### Exercise objective
Entries follow. Return each line that contains the word "camera".

[Stored data]

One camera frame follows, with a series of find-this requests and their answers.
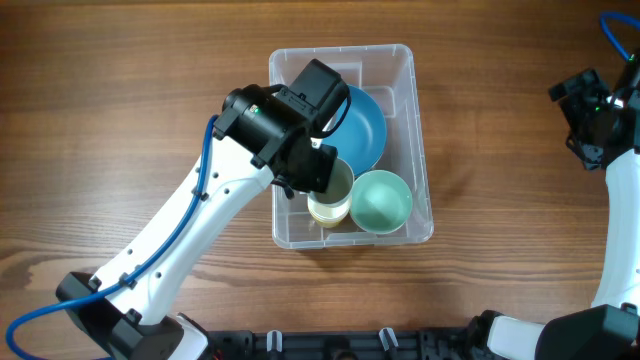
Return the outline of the grey plastic cup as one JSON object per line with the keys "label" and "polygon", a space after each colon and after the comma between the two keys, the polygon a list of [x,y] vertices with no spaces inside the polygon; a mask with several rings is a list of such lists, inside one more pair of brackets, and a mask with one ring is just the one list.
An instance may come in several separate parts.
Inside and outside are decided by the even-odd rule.
{"label": "grey plastic cup", "polygon": [[346,199],[352,190],[354,174],[344,160],[337,158],[325,192],[311,192],[309,199],[320,204],[335,204]]}

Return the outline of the cream plastic cup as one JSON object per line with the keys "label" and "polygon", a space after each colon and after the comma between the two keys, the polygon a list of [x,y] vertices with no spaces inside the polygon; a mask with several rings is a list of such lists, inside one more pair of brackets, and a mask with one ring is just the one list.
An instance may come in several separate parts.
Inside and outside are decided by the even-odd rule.
{"label": "cream plastic cup", "polygon": [[343,220],[349,214],[351,203],[352,201],[350,199],[345,199],[344,201],[335,204],[324,204],[317,202],[313,198],[309,197],[307,200],[307,208],[314,219],[340,218],[341,220]]}

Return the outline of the mint green bowl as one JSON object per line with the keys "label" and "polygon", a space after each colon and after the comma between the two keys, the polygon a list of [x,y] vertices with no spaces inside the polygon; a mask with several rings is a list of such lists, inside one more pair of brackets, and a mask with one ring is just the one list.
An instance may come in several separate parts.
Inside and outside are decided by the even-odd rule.
{"label": "mint green bowl", "polygon": [[379,235],[395,232],[406,223],[412,208],[411,190],[395,173],[373,170],[354,182],[350,216],[366,232]]}

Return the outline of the yellow plastic cup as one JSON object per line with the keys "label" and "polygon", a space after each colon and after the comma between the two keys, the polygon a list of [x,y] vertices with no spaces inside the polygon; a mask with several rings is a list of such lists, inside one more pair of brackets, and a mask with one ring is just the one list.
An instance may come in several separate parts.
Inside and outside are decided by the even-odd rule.
{"label": "yellow plastic cup", "polygon": [[319,226],[323,228],[334,228],[342,222],[340,218],[337,218],[337,219],[315,218],[315,221]]}

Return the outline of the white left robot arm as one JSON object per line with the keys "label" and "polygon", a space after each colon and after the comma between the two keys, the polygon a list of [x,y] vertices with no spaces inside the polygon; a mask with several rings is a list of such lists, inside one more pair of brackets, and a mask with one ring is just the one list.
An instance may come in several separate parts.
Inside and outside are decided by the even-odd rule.
{"label": "white left robot arm", "polygon": [[56,295],[73,323],[114,359],[199,359],[207,334],[171,314],[194,265],[269,186],[322,192],[337,151],[324,143],[350,102],[341,75],[310,61],[290,85],[233,90],[205,130],[191,174],[136,238],[94,273],[72,272]]}

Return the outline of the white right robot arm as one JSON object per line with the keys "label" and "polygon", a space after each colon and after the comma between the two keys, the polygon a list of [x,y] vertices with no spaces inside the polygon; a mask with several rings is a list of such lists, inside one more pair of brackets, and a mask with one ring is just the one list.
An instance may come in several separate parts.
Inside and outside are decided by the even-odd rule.
{"label": "white right robot arm", "polygon": [[605,174],[608,231],[602,275],[586,310],[545,324],[499,313],[479,318],[479,347],[504,359],[639,356],[639,54],[614,87],[587,69],[549,90],[568,123],[566,147]]}

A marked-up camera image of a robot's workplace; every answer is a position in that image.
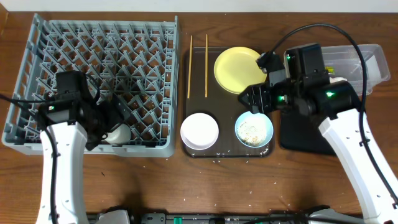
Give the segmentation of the white napkin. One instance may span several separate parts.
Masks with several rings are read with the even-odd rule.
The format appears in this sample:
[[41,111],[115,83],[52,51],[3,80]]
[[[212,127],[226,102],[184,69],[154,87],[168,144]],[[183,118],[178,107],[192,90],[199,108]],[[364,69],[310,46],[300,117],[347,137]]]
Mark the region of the white napkin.
[[330,77],[329,80],[330,80],[330,83],[336,83],[336,82],[340,82],[340,81],[347,82],[347,79],[345,79],[343,77]]

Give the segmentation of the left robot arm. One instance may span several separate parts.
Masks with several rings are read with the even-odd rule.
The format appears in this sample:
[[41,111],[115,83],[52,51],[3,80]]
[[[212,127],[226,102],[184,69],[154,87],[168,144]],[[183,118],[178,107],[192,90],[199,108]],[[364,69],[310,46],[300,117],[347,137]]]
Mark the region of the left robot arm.
[[42,194],[37,223],[89,223],[83,199],[83,156],[101,141],[127,144],[127,108],[117,97],[100,101],[83,72],[58,72],[56,94],[39,105],[43,149]]

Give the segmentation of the rice and shell pile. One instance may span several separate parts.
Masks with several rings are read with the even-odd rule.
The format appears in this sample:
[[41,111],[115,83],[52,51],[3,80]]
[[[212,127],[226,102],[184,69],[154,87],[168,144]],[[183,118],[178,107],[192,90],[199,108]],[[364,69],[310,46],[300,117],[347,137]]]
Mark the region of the rice and shell pile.
[[267,131],[264,123],[247,119],[237,128],[238,138],[248,146],[260,146],[267,137]]

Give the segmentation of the light blue bowl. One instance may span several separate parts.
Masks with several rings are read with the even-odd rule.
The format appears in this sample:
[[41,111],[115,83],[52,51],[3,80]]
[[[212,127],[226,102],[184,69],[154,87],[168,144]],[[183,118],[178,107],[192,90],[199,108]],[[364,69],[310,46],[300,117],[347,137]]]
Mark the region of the light blue bowl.
[[265,114],[253,114],[250,111],[237,118],[234,130],[237,139],[251,148],[260,148],[269,144],[274,135],[271,119]]

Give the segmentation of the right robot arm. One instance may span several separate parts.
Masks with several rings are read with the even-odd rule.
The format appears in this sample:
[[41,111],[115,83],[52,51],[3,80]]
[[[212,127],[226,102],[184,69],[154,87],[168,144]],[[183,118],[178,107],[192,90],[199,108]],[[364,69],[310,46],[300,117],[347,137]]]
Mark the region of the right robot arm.
[[377,145],[364,105],[346,80],[331,81],[319,44],[262,54],[257,65],[279,80],[248,86],[238,100],[251,113],[293,110],[310,118],[341,162],[365,223],[397,223],[397,177]]

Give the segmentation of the white bowl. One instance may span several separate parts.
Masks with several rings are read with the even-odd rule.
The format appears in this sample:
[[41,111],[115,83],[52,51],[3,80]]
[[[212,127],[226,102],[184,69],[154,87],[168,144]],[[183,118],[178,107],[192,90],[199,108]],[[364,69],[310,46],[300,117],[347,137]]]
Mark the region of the white bowl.
[[206,113],[194,113],[184,119],[180,137],[189,148],[202,151],[217,141],[219,127],[216,120]]

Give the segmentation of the green orange snack wrapper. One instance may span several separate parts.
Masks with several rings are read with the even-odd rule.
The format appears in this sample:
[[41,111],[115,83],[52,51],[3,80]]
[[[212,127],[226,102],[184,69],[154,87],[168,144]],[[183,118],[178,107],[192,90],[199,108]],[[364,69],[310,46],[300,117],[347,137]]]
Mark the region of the green orange snack wrapper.
[[326,70],[328,70],[328,74],[329,75],[334,75],[335,74],[335,70],[333,67],[325,67]]

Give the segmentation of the small white cup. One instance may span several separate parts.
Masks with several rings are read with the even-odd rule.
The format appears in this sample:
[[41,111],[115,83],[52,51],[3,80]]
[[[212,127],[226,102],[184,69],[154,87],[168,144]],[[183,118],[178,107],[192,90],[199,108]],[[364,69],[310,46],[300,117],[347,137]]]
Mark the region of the small white cup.
[[131,130],[128,125],[122,124],[113,132],[108,133],[108,137],[104,140],[112,145],[127,144],[131,140]]

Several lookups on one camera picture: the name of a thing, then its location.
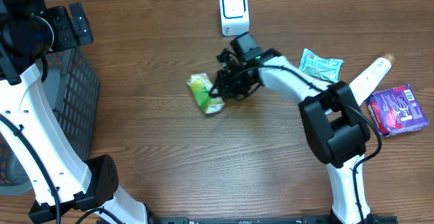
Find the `white tube with gold cap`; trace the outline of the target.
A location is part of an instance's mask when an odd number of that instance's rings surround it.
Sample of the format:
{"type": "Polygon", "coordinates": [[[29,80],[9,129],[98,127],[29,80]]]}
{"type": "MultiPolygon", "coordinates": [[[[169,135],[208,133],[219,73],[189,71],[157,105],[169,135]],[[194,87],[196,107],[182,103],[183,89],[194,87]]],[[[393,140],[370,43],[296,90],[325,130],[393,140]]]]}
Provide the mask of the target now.
{"type": "Polygon", "coordinates": [[[359,106],[373,93],[394,64],[395,57],[392,54],[384,54],[377,58],[349,84],[359,106]]]}

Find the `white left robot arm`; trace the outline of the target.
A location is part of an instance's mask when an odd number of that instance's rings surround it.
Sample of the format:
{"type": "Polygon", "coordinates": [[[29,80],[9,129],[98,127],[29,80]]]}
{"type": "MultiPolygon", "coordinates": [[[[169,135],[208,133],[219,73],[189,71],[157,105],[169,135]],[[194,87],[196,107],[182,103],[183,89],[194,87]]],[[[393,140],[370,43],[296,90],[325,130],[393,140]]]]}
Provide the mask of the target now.
{"type": "Polygon", "coordinates": [[[1,134],[31,180],[34,223],[59,223],[75,209],[108,223],[151,220],[146,206],[119,184],[111,156],[82,160],[47,101],[46,54],[93,42],[80,3],[47,7],[45,0],[1,0],[1,134]]]}

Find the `teal wet wipes pack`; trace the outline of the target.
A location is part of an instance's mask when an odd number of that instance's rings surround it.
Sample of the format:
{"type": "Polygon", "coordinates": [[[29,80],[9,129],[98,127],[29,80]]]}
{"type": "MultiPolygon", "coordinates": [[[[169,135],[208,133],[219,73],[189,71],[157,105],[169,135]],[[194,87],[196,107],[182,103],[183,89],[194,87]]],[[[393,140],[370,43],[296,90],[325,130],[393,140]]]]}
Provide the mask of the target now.
{"type": "Polygon", "coordinates": [[[342,59],[322,58],[305,48],[298,69],[312,77],[337,83],[343,64],[344,60],[342,59]]]}

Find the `purple pad package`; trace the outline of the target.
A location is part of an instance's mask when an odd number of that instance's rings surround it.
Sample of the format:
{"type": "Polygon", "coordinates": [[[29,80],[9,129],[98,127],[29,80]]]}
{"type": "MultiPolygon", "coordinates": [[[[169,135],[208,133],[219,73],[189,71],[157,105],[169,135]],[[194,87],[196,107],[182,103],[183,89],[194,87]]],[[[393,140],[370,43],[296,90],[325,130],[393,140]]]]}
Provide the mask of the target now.
{"type": "Polygon", "coordinates": [[[409,84],[371,94],[366,105],[382,136],[422,130],[429,121],[409,84]]]}

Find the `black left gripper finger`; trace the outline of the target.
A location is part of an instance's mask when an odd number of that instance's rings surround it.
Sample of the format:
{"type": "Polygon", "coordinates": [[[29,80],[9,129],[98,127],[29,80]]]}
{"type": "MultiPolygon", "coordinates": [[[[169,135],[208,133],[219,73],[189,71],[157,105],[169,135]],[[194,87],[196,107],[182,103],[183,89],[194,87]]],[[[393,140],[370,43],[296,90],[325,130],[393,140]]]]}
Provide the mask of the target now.
{"type": "Polygon", "coordinates": [[[88,23],[82,3],[76,2],[69,5],[71,12],[71,21],[73,24],[88,23]]]}
{"type": "Polygon", "coordinates": [[[79,45],[88,45],[94,41],[92,31],[87,22],[77,23],[77,36],[79,45]]]}

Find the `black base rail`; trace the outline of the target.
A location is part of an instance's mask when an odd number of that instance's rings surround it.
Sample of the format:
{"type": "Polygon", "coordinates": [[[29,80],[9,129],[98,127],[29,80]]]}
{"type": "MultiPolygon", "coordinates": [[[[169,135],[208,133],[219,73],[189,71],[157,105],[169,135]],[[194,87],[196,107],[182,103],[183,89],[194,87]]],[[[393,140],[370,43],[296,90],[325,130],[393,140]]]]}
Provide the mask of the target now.
{"type": "Polygon", "coordinates": [[[334,215],[305,215],[297,218],[265,219],[189,219],[187,217],[150,217],[149,223],[158,224],[339,224],[334,215]]]}

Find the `yellow green Pokka drink pouch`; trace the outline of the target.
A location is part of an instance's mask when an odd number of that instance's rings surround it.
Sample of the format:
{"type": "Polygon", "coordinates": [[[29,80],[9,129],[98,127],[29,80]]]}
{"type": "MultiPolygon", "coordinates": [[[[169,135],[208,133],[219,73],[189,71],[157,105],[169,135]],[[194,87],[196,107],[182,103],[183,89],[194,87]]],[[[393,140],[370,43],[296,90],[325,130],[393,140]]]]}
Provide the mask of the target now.
{"type": "Polygon", "coordinates": [[[190,87],[198,107],[205,114],[213,114],[222,111],[225,103],[221,97],[211,97],[209,95],[213,84],[206,73],[192,74],[186,84],[190,87]]]}

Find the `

### The answer
One camera frame follows, with a series of find-this requests and their answers.
A marked-up camera image of a robot's workplace; every answer is a position in that image.
Several lookups on one camera picture: the name of a thing, then its location.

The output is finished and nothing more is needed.